I have been messing with parallel all morning, trying to get it to do the same things that I see in the videos, tutorial and examples.
If you’ve not heard of it, parallel should (and by all accounts usually does) split CPU-intensive jobs across processors, which should drastically reduce the time they require to finish.
But I’m not getting much in the way of speed increases, and in some cases it seems to be taking longer.
I’ve tried most combinations I could think of, done them all again as root, even followed examples letter-for-letter from the explanatory videos.
But in almost every case I’m getting much the same performance from functions, so long as they don’t bottleneck at hard drive writes, or something like that.
The coolest thing about parallel — that of course I can’t take advantage of 🙄 — is that it can farm out work to other machines.
Yes, that’s what I meant.

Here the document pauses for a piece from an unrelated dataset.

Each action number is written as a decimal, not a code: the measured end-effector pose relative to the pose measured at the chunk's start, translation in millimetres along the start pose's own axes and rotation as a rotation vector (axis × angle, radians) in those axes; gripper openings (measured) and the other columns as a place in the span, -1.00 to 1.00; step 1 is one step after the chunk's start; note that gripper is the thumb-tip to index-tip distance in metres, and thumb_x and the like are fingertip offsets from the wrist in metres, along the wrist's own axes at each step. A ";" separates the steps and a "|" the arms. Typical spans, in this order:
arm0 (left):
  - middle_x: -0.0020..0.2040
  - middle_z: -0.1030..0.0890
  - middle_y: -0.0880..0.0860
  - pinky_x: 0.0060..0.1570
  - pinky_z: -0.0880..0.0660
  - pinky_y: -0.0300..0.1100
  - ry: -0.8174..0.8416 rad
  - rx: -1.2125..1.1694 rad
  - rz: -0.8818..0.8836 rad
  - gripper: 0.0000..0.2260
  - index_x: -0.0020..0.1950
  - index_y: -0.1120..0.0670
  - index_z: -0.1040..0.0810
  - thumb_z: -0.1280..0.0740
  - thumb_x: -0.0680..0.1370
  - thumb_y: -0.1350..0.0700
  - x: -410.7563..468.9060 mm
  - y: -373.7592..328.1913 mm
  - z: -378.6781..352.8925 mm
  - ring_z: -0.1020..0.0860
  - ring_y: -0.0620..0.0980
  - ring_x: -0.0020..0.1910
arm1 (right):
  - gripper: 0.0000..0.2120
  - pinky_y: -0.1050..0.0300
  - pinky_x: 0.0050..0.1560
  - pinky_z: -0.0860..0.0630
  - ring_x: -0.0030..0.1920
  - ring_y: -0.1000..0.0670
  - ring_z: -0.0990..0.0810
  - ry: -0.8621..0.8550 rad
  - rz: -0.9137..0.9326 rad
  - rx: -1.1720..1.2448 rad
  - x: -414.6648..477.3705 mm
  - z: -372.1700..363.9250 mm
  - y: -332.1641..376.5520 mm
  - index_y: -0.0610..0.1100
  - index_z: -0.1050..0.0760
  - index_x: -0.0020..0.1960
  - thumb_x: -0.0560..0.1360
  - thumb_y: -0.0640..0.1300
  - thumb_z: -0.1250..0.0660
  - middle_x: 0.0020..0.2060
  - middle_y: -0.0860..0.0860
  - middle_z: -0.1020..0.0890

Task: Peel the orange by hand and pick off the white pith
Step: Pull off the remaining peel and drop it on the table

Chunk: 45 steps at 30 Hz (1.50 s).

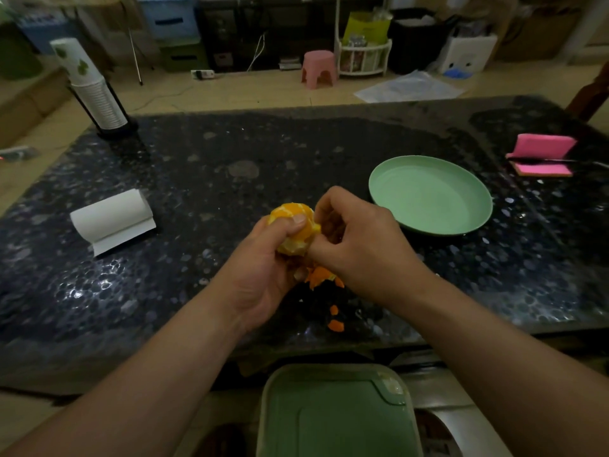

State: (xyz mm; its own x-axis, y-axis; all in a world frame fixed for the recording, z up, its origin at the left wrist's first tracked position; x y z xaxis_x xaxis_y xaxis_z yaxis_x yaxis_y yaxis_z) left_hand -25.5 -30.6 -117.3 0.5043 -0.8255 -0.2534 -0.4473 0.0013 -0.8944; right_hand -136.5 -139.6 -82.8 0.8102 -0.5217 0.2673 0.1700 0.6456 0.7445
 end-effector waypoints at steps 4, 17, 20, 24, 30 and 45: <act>0.15 -0.59 0.20 -0.31 -0.47 -0.15 0.001 0.002 -0.013 -0.34 0.55 0.23 -0.36 -0.40 0.52 -0.03 0.4 -0.9 -1.5 -0.58 0.03 -0.14 | -0.81 0.11 -0.35 -0.55 -0.32 0.11 -0.57 -0.024 -0.003 0.020 1.8 0.4 -0.1 0.01 -0.52 -0.06 0.50 -0.05 -0.54 -0.33 0.06 -0.60; -0.16 -0.58 0.09 -0.47 -0.37 -0.29 0.052 -0.111 0.063 -0.69 0.15 0.14 -0.58 -0.33 0.49 0.00 -4.5 -4.5 -5.8 -0.45 -0.05 -0.33 | -0.86 0.14 -0.27 -0.56 -0.30 0.00 -0.66 0.095 -0.180 0.518 7.2 -1.4 -10.6 -0.13 -0.55 -0.03 0.50 -0.34 -0.39 -0.29 -0.06 -0.64; -0.13 -0.58 0.11 -0.48 -0.38 -0.29 0.052 -0.099 0.047 -0.66 0.18 0.15 -0.58 -0.34 0.49 -0.01 -5.0 -4.4 -6.1 -0.43 -0.03 -0.31 | -0.87 0.12 -0.28 -0.58 -0.29 -0.04 -0.66 0.116 -0.204 0.609 7.3 -2.7 -12.5 -0.15 -0.55 -0.03 0.48 -0.33 -0.35 -0.22 -0.16 -0.64; -0.13 -0.57 0.12 -0.49 -0.37 -0.29 0.060 -0.075 0.035 -0.67 0.16 0.14 -0.60 -0.33 0.50 -0.03 -5.7 -5.1 -5.9 -0.43 -0.03 -0.31 | -0.86 0.13 -0.30 -0.56 -0.30 -0.07 -0.63 0.143 -0.222 0.665 10.0 -2.3 -15.8 -0.16 -0.56 -0.04 0.41 -0.28 -0.34 -0.23 -0.20 -0.60; -0.11 -0.57 0.14 -0.51 -0.37 -0.29 0.066 -0.052 0.030 -0.67 0.14 0.13 -0.60 -0.33 0.49 -0.03 -7.1 -6.6 -6.5 -0.43 -0.03 -0.33 | -0.83 0.17 -0.35 -0.52 -0.35 -0.04 -0.59 0.214 -0.257 0.756 13.5 -1.6 -21.0 -0.15 -0.55 -0.06 0.37 -0.27 -0.30 -0.27 -0.20 -0.56; -0.05 -0.55 0.19 -0.55 -0.33 -0.31 0.269 -0.028 0.125 -0.55 0.22 0.18 -0.54 -0.40 0.43 -0.05 -4.1 -6.3 14.3 -0.45 -0.03 -0.40 | -0.85 0.19 -0.43 -0.42 -0.41 0.01 -0.49 0.473 -0.284 0.862 13.6 6.9 -21.6 -0.12 -0.58 -0.13 0.39 -0.28 -0.27 -0.33 -0.07 -0.55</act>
State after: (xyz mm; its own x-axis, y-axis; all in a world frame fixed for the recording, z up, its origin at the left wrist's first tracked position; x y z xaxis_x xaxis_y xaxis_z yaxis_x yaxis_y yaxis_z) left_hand -14.1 -19.2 -115.9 0.2313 -0.9400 -0.2507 -0.5154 0.1001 -0.8511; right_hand -133.0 -164.5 -91.0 0.9730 -0.1991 -0.1168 0.0796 -0.1857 0.9794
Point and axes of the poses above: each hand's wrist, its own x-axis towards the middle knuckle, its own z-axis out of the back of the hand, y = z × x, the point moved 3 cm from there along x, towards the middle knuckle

It can distribute the workload to networked computers and retrieve the results when they all finish.
I think that trumps xargs
, which I often see mentioned in the same breath as parallel, because it will take a --max-procs
argument and split out to several processors.
But hey, if I could set four computers on the task of compressing my family photos, I’d be all for that.
I’m going to keep tinkering with parallel and if I can get it working in a promising way, I’ll let it make cameos in future posts.
But you’ve got to earn a place on the big screen, friend.